** STORED DATA follows **

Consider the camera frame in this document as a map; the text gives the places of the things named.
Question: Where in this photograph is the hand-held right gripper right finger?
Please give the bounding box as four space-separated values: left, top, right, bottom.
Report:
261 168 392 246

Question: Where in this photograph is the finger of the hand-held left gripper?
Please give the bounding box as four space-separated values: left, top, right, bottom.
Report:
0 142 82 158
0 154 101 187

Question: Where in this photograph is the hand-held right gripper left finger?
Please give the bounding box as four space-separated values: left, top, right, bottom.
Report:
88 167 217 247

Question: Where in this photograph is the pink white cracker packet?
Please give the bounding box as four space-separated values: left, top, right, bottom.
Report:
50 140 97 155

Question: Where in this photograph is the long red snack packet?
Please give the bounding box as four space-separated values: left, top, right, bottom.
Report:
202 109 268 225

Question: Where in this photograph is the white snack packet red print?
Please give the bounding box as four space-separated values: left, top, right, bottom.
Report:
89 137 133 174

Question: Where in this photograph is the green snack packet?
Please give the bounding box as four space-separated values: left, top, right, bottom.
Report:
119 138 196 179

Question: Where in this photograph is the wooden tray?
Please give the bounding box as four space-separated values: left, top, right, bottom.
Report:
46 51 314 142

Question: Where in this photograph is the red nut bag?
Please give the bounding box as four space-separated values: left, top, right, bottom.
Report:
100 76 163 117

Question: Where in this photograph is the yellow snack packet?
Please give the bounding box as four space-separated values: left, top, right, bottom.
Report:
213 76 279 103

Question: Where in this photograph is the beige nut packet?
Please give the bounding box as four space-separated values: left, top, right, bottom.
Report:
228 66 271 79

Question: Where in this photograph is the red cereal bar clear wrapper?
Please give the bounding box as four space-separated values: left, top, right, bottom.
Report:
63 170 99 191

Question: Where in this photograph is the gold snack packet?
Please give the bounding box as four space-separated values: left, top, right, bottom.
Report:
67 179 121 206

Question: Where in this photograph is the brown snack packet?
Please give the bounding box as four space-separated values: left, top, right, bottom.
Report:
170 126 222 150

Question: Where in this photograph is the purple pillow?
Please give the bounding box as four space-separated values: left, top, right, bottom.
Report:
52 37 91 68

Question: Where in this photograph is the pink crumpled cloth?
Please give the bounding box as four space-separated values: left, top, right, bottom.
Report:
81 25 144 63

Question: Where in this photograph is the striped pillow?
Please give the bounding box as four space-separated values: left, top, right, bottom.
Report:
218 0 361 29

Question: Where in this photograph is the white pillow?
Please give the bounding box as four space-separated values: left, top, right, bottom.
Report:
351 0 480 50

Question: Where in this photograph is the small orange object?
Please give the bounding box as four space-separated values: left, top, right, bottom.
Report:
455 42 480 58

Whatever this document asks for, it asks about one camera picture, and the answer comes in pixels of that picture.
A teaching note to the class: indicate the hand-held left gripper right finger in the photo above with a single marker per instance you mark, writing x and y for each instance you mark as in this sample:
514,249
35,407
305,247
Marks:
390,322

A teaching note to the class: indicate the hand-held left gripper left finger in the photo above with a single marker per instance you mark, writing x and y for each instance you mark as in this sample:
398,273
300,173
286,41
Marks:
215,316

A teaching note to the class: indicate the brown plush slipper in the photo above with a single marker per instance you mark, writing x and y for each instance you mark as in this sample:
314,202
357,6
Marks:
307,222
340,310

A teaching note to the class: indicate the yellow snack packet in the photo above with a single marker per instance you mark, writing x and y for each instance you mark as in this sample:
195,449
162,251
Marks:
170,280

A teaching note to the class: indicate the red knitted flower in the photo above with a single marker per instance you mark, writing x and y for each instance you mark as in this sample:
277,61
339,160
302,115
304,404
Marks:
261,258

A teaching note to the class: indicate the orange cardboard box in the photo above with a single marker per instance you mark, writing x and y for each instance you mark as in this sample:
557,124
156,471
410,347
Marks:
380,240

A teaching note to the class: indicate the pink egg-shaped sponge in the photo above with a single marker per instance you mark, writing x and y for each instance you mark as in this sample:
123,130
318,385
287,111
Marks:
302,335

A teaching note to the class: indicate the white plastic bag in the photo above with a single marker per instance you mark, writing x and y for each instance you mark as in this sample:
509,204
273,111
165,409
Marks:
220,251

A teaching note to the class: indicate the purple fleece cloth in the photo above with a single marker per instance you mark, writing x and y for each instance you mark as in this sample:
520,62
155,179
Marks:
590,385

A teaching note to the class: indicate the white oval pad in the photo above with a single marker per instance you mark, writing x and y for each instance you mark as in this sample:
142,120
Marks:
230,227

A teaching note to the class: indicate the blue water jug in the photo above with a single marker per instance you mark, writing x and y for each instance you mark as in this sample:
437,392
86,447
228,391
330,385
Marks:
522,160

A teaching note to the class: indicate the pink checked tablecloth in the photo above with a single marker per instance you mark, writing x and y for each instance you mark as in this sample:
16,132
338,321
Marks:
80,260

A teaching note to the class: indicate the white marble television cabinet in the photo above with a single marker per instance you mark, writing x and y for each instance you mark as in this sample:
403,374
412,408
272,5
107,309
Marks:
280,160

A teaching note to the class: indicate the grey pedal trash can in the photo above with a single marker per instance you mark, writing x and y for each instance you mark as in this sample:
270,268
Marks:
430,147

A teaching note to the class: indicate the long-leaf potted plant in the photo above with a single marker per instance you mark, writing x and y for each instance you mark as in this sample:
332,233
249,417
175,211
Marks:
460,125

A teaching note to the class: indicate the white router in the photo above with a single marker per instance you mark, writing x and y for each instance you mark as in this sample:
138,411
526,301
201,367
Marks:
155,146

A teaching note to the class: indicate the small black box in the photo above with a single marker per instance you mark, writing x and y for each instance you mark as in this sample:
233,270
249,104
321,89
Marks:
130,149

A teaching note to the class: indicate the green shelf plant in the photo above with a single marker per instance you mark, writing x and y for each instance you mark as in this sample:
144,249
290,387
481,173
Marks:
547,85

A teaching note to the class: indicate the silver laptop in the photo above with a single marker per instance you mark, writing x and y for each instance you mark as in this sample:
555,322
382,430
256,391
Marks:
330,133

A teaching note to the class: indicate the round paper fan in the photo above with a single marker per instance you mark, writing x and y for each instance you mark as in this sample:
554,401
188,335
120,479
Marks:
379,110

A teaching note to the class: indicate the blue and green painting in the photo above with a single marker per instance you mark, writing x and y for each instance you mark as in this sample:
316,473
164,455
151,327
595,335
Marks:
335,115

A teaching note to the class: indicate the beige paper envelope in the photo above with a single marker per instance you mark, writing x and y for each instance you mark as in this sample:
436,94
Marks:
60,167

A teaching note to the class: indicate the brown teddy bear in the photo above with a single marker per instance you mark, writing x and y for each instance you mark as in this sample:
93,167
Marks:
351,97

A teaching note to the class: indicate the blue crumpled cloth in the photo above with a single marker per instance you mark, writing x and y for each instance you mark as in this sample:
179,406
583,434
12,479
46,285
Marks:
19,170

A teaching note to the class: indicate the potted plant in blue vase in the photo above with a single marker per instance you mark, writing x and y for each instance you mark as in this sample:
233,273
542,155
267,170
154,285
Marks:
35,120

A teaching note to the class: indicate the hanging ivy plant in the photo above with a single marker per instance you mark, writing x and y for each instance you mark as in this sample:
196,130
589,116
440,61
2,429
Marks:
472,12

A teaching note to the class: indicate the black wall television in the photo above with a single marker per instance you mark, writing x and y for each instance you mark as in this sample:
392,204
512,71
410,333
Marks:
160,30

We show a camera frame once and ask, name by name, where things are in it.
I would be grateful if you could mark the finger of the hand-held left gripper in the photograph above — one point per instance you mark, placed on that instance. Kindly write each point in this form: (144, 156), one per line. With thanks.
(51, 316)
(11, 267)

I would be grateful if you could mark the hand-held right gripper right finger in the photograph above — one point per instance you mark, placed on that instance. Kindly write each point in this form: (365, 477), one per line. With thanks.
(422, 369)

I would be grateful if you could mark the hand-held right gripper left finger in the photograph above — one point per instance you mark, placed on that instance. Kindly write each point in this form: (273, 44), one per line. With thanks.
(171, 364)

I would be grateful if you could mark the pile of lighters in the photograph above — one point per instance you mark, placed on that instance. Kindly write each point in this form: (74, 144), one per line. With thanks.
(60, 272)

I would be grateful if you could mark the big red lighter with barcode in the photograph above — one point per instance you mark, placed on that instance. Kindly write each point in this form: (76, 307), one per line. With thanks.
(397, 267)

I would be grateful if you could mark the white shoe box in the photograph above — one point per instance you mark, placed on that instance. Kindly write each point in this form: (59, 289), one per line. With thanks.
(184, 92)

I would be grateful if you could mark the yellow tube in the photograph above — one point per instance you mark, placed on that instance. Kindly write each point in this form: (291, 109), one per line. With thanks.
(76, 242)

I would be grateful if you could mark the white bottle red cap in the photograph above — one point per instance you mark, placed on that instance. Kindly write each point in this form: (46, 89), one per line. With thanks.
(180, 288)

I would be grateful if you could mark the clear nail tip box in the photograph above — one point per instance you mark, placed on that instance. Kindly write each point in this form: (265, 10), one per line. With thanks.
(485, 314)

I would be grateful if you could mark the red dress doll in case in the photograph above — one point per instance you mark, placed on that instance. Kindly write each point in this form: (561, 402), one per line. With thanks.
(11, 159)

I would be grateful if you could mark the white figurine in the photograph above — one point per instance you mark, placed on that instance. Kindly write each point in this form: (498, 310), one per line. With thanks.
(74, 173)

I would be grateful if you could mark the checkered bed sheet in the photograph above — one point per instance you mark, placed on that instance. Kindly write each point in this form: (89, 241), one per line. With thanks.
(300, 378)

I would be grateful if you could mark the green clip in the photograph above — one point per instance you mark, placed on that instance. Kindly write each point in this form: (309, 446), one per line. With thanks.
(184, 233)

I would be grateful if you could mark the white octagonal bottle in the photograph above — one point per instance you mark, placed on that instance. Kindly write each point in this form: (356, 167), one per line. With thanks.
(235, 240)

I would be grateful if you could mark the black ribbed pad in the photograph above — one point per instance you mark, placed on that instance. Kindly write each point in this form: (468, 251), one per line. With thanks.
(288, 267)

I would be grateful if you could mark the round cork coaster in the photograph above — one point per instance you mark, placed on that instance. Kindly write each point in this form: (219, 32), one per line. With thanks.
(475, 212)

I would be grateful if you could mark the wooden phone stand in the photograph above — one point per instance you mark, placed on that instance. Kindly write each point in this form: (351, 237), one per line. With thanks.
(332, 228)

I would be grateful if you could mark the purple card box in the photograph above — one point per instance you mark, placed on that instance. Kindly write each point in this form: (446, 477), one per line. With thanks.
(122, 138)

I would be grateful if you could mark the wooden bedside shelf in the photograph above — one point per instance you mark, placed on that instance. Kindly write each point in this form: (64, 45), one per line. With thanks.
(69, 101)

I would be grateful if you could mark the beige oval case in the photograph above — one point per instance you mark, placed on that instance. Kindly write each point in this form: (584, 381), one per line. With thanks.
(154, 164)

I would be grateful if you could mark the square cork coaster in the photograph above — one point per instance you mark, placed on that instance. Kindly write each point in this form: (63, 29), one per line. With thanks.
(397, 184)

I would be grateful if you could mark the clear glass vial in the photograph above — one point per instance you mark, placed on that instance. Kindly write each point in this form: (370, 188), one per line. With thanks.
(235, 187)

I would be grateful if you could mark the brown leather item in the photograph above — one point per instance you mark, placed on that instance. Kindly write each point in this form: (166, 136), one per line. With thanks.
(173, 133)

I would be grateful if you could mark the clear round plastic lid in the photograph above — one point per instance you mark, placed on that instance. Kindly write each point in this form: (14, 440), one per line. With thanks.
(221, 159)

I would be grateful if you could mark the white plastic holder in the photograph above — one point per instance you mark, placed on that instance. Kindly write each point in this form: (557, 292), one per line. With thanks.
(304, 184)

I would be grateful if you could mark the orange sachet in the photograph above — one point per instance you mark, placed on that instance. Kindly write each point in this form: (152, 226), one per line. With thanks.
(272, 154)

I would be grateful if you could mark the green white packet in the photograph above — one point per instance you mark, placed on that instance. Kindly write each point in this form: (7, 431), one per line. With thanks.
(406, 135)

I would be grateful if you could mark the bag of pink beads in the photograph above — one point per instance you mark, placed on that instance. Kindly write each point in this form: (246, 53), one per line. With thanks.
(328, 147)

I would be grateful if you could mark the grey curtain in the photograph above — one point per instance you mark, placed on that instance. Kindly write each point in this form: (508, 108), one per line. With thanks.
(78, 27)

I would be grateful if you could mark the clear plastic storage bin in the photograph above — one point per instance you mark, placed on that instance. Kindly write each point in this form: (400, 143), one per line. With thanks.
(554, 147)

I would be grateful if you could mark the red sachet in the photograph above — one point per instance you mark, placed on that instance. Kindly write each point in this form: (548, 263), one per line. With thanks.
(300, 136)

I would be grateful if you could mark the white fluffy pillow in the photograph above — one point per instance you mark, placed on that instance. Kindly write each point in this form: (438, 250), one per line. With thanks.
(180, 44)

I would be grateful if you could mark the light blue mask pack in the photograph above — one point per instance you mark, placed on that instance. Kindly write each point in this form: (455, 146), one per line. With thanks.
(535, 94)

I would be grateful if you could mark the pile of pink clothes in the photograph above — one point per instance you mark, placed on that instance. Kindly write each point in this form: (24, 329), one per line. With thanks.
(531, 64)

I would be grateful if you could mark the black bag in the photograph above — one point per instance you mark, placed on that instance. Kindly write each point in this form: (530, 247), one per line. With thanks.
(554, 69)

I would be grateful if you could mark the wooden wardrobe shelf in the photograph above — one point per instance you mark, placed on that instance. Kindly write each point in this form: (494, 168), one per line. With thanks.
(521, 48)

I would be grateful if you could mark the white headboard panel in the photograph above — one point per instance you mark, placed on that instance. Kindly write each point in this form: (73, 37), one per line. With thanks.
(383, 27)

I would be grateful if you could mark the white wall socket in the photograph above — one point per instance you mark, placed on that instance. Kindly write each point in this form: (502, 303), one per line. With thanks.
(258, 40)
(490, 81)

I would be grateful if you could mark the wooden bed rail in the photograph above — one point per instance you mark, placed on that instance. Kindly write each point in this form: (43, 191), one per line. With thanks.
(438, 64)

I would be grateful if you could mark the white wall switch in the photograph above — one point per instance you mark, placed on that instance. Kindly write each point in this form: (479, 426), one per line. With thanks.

** End of STORED DATA **

> **REQUIRED ACTION**: Up to and including the line that holds "Question: Where in this photograph is the finger", reproduce the records above exactly from their first line, and give nothing else.

> **RESPONSE**:
Consider the camera frame in this document as a map; the text gives the places of the things named.
Question: Where in this photograph is the hand-held right gripper right finger?
Please give the bounding box as four space-separated values: left, top, right, bottom.
Report:
261 168 392 246

Question: Where in this photograph is the finger of the hand-held left gripper?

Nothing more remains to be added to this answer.